● **TASK OBJECTIVE**
Return the listing below exactly. Leave its pictures out.

#### EXERCISE DATA ####

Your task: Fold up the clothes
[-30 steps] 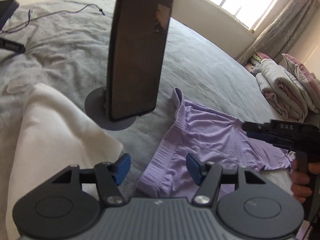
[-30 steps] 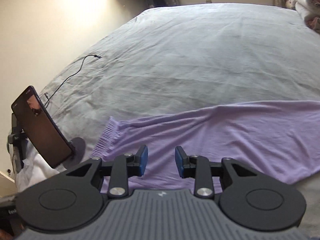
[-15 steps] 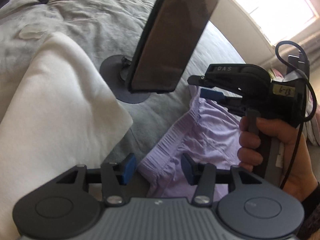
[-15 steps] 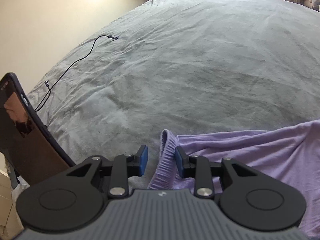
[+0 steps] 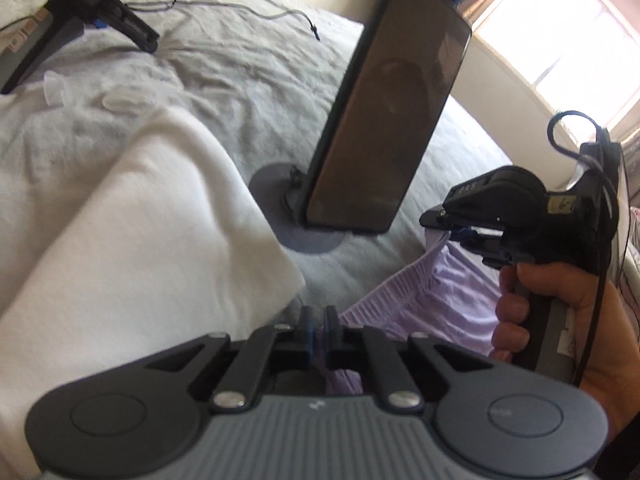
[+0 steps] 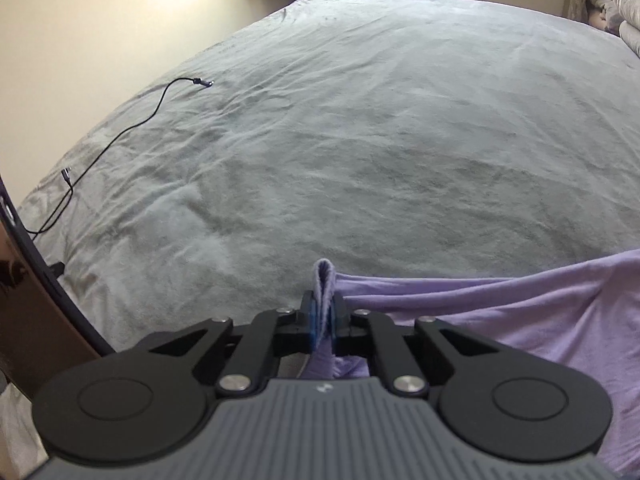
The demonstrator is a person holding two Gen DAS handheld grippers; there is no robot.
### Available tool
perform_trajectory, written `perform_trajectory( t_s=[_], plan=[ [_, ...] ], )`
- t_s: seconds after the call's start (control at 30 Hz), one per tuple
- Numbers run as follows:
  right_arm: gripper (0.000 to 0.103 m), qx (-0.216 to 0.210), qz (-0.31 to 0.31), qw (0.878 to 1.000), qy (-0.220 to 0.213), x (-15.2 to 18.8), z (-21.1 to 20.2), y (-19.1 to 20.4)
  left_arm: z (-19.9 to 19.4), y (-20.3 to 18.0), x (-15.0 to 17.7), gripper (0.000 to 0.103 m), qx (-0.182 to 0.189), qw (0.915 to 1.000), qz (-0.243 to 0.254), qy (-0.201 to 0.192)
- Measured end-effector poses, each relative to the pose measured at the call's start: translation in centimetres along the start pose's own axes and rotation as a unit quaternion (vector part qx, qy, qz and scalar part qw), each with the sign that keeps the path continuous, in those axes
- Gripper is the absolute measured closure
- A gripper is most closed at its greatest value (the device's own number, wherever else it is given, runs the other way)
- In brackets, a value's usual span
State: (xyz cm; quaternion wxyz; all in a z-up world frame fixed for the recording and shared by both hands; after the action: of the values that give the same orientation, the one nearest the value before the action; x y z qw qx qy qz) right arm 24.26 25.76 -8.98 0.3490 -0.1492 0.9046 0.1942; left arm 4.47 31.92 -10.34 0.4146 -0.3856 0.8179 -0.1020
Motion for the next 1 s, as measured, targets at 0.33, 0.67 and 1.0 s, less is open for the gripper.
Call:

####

● **EXERCISE OUTPUT**
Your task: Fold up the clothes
[-30 steps] 
[-30 steps] 
[-15 steps] 
[-15 steps] 
[+0 steps] 
[+0 steps] 
The demonstrator is a person holding two Gen DAS handheld grippers; there is no robot.
### Available tool
perform_trajectory, written `perform_trajectory( t_s=[_], plan=[ [_, ...] ], )`
- t_s: seconds after the call's start (control at 30 Hz), one per tuple
- Numbers run as follows:
  right_arm: gripper (0.000 to 0.103 m), qx (-0.216 to 0.210), qz (-0.31 to 0.31), qw (0.878 to 1.000), qy (-0.220 to 0.213), x (-15.2 to 18.8), z (-21.1 to 20.2), y (-19.1 to 20.4)
  left_arm: z (-19.9 to 19.4), y (-20.3 to 18.0), x (-15.0 to 17.7), gripper (0.000 to 0.103 m), qx (-0.182 to 0.189), qw (0.915 to 1.000), qz (-0.243 to 0.254), qy (-0.201 to 0.192)
- Measured end-effector poses, each relative to the pose measured at the call's start: translation in centimetres along the start pose's own axes and rotation as a unit quaternion (vector part qx, qy, qz and scalar part qw), each with the sign that keeps the path continuous, in those axes
- Gripper is the absolute measured closure
- A gripper is most closed at its greatest value (the device's own number, wherever else it is given, runs the other way)
- In brackets, a value's usual span
State: (xyz cm; quaternion wxyz; all in a z-up world frame fixed for the recording and shared by both hands; after the action: of the values that give the same orientation, the one nearest the value before the action; x y z qw qx qy qz) right arm 24.26 25.76 -8.98 0.3490 -0.1492 0.9046 0.1942; left arm 4.47 31.92 -10.34 0.4146 -0.3856 0.8179 -0.1020
Motion for the next 1 s, as measured, targets at 0.33, 0.67 and 1.0 s, less is open for the gripper.
Call:

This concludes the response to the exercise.